Gogoro scooter on the streetLuke’s previous experience working on smartphones and personal computers taught him the value of timing, he says. Before founding Gogoro, Luke created branded products for HTC as its chief innovation officer.

Prior to joining HTC, he worked at Compaq and then Microsoft. While at Compaq in the late 1990s, Luke helped design a handheld computer with a touchscreen.

Then at Microsoft, he worked on the GoPC, a four-inch tablet with a touchscreen and Wi-Fi that ran on a Windows 2000 kernel and was patented in 2004. The devices presaged the mobile revolution, but they didn’t come at the right moment.

“Both those lessons were that they were ready way too early, even though the market was compelling,” says Luke. “The connectivity wasn’t ready, or consumer behavior wasn’t ready, or the chipset wasn’t ready, or the cost of memory.”

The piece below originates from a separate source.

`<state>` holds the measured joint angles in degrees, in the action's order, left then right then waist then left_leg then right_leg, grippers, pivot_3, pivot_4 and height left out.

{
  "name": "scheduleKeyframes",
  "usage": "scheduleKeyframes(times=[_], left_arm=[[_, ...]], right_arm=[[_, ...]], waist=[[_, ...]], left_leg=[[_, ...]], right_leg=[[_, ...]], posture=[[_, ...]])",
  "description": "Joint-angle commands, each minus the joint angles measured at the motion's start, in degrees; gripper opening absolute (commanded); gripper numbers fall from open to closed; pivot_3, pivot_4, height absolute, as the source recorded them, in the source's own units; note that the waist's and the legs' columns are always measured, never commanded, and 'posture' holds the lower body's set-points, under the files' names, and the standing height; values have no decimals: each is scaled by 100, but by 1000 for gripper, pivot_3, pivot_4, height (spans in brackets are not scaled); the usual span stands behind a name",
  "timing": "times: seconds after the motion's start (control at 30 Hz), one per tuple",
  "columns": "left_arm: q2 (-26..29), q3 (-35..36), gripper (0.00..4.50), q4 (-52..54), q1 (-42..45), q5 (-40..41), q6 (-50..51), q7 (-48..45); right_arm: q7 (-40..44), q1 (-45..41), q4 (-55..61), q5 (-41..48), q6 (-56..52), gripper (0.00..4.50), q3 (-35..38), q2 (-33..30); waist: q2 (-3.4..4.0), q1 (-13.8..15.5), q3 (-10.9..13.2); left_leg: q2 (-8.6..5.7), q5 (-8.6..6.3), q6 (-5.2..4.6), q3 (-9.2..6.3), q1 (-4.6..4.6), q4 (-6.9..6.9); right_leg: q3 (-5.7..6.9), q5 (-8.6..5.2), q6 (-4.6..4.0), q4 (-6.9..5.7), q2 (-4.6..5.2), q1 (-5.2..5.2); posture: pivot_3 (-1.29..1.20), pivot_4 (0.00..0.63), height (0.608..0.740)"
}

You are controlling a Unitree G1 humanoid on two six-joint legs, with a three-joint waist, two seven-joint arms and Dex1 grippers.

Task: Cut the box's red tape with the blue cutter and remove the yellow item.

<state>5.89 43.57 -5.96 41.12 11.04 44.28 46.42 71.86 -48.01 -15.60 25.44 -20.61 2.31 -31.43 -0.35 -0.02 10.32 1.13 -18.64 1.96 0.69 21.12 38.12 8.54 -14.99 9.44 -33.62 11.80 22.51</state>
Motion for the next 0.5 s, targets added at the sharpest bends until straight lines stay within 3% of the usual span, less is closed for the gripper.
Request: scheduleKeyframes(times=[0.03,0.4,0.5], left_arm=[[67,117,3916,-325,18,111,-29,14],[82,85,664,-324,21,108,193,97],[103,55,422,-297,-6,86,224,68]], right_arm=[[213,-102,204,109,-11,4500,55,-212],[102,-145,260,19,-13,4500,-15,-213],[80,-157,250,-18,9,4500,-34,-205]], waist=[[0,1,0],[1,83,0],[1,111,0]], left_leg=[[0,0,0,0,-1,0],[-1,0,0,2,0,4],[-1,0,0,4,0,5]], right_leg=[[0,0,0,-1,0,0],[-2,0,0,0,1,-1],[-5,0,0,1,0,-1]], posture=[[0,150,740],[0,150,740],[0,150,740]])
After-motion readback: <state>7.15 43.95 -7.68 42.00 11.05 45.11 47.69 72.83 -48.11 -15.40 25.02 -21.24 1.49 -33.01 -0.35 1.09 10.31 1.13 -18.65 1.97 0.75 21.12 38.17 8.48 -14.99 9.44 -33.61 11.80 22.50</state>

He notes that Porsche’s first car, the 1898 P1 (also known as the Egger-Lohner), was an electric vehicle, but the higher energy density of gas won over the batteries that were then available. But just as memory became cheaper and processors faster, battery and motor technology have developed to the point where the market is ready for electric vehicles.

“Thanks to Tesla, and thanks to general interest within the four-wheel market, every consumer knows about the fact that electric vehicles are possible, it’s not an impossibility,” says Luke. “The market is ready and the next thing is that the price is ready.”

The company now has 2,000 employees, having added 200 over the past year, and is currently working on new projects based on mobility, energy sharing and reducing pollution. Gogoro’s investors include Temasek, Sumitomo Corporation, Panasonic, the National Development Fund of Taiwan and Generation, the sustainable tech investment fund led by former vice president Al Gore. It has raised a total of $482 million in equity funding, with its last round a Series C in 2017 (Luke didn’t divulge if Gogoro plans to raise more for its expansion goals, but added “never say never” about future rounds).

Gogoro’s ultimate goal is to become a combination of Intel, Microsoft and Qualcomm, providing different platform solutions for electric vehicles and energy management, Luke says. “If you look at all the stuff that we’re working on, all the projects, they all come back to the same thesis: how do we transform cities?”

*Gogoro’s GoShare is not related to the San Diego-based logistics company of the same name.